▶ _Aim of the exercise_
Apart from the images, repeat the data below exactly as written.

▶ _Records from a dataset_
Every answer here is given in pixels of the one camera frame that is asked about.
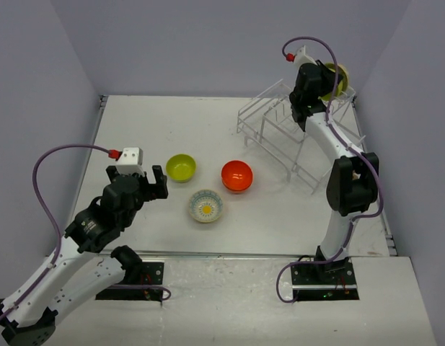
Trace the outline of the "lime green bowl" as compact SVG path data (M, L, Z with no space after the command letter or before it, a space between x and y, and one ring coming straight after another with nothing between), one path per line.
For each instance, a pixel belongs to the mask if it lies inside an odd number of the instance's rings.
M196 161L188 154L176 154L166 163L168 177L179 183L190 181L196 171Z

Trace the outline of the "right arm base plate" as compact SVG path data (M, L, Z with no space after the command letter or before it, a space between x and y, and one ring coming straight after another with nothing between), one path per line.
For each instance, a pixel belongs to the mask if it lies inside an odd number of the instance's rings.
M357 301L353 263L338 265L295 265L291 268L293 302Z

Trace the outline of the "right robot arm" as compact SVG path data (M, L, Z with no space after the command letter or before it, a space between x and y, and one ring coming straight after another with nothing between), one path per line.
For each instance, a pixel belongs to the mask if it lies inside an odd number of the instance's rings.
M321 61L303 62L289 95L294 121L315 140L332 164L326 187L332 210L327 233L314 259L299 266L299 272L313 273L321 283L331 282L345 267L354 228L379 194L375 180L378 156L363 152L336 128L329 105L323 100L342 78Z

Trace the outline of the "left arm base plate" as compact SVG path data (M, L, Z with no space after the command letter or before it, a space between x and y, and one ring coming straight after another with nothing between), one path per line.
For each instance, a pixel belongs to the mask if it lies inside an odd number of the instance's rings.
M162 285L163 262L142 262L138 269L130 270L118 285ZM105 289L95 296L96 301L157 301L169 294L160 289Z

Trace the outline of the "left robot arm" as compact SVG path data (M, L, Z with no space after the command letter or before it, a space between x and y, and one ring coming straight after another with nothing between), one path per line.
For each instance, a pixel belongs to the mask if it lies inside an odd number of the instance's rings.
M136 166L122 174L119 166L106 169L110 179L89 206L78 212L52 255L15 293L0 299L1 333L8 345L42 345L78 306L106 289L160 290L138 284L143 262L128 246L116 247L109 258L80 283L70 279L131 224L144 203L168 196L167 177L152 167L155 181Z

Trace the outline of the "olive green bowl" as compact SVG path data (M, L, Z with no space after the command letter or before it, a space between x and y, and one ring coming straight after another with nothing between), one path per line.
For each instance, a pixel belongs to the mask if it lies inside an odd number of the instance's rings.
M328 69L328 70L330 70L331 72L332 72L332 74L335 74L335 65L334 65L334 63L331 63L331 62L329 62L329 63L325 63L324 64L324 66ZM335 94L334 94L334 98L337 98L337 97L339 97L341 94L338 94L338 86L337 86L337 89L335 90Z

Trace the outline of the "orange bowl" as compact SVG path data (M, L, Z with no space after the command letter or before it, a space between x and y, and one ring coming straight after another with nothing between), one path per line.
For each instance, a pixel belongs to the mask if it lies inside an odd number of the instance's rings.
M247 192L249 190L249 188L250 188L250 187L246 187L246 188L241 189L241 190L237 190L237 189L234 190L234 189L230 188L229 186L225 186L224 185L224 187L225 187L227 192L229 192L231 194L235 194L235 195L243 194L243 193Z
M241 190L251 186L253 172L251 167L244 161L228 161L221 169L221 181L225 186L229 186L234 190Z

▶ _Written solution_
Every answer here is given in pixels of the one camera frame that is asked about.
Trace the outline of the "lime green bowl" as compact SVG path data (M, L, Z with no space after the command letter or before it, a space between x and y, and one ring coming straight after another with nothing between), one path per line.
For each instance, a pixel belongs to the mask if it lies inside an odd number of the instance's rings.
M196 161L188 154L176 154L166 163L168 177L179 183L190 181L196 171Z

Trace the outline of the "right arm base plate" as compact SVG path data (M, L, Z with no space after the command letter or before it, a space between x and y, and one ring coming straight after another with nothing between), one path per line.
For each instance, a pixel belongs to the mask if it lies inside an odd number of the instance's rings.
M357 301L353 263L338 265L295 265L291 268L293 302Z

Trace the outline of the "right robot arm" as compact SVG path data (M, L, Z with no space after the command letter or before it, a space between x and y, and one ring coming straight after another with nothing between), one path per line.
For each instance, a pixel belongs to the mask if it lies inside an odd number of the instance's rings.
M321 61L303 62L289 95L294 121L315 140L332 164L326 187L332 210L327 233L314 259L299 266L299 272L313 273L321 283L331 282L345 267L354 228L379 194L375 180L378 156L363 152L336 128L329 105L323 100L342 78Z

Trace the outline of the "left arm base plate" as compact SVG path data (M, L, Z with no space after the command letter or before it, a space between x and y, and one ring coming straight after another with nothing between), one path per line.
For each instance, a pixel belongs to the mask if it lies inside an odd number of the instance's rings.
M162 285L163 262L142 262L138 269L130 270L118 285ZM105 289L95 296L96 301L157 301L169 294L160 289Z

Trace the outline of the "left robot arm" as compact SVG path data (M, L, Z with no space after the command letter or before it, a space between x and y, and one ring coming straight after another with nothing between), one path per line.
For each instance, a pixel belongs to the mask if it lies inside an odd number of the instance's rings.
M136 166L122 174L119 166L106 169L110 179L89 206L78 212L52 255L15 293L0 299L1 333L8 345L42 345L78 306L106 289L160 290L138 284L143 262L128 246L116 247L109 258L80 283L70 279L131 224L144 203L168 196L167 177L152 167L155 181Z

Trace the outline of the "olive green bowl" as compact SVG path data (M, L, Z with no space after the command letter or before it, a space between x and y, and one ring coming straight after another with nothing between), one path per line.
For each instance, a pixel belongs to the mask if it lies inside an odd number of the instance's rings.
M328 69L328 70L330 70L331 72L332 72L332 74L335 74L335 65L334 65L334 63L331 63L331 62L329 62L329 63L325 63L324 64L324 66ZM335 94L334 94L334 98L337 98L337 97L339 97L341 94L338 94L338 86L337 86L337 89L335 90Z

Trace the outline of the "orange bowl" as compact SVG path data (M, L, Z with no space after the command letter or before it, a space between x and y, and one ring coming straight after another with nothing between), one path per line.
For each instance, a pixel belongs to the mask if it lies inside an odd number of the instance's rings.
M247 192L249 190L249 188L250 188L250 187L246 187L246 188L241 189L241 190L237 190L237 189L234 190L234 189L230 188L229 186L225 186L224 185L224 187L225 187L227 192L229 192L231 194L235 194L235 195L243 194L243 193Z
M241 190L251 186L253 172L251 167L244 161L228 161L221 169L221 181L225 186L229 186L234 190Z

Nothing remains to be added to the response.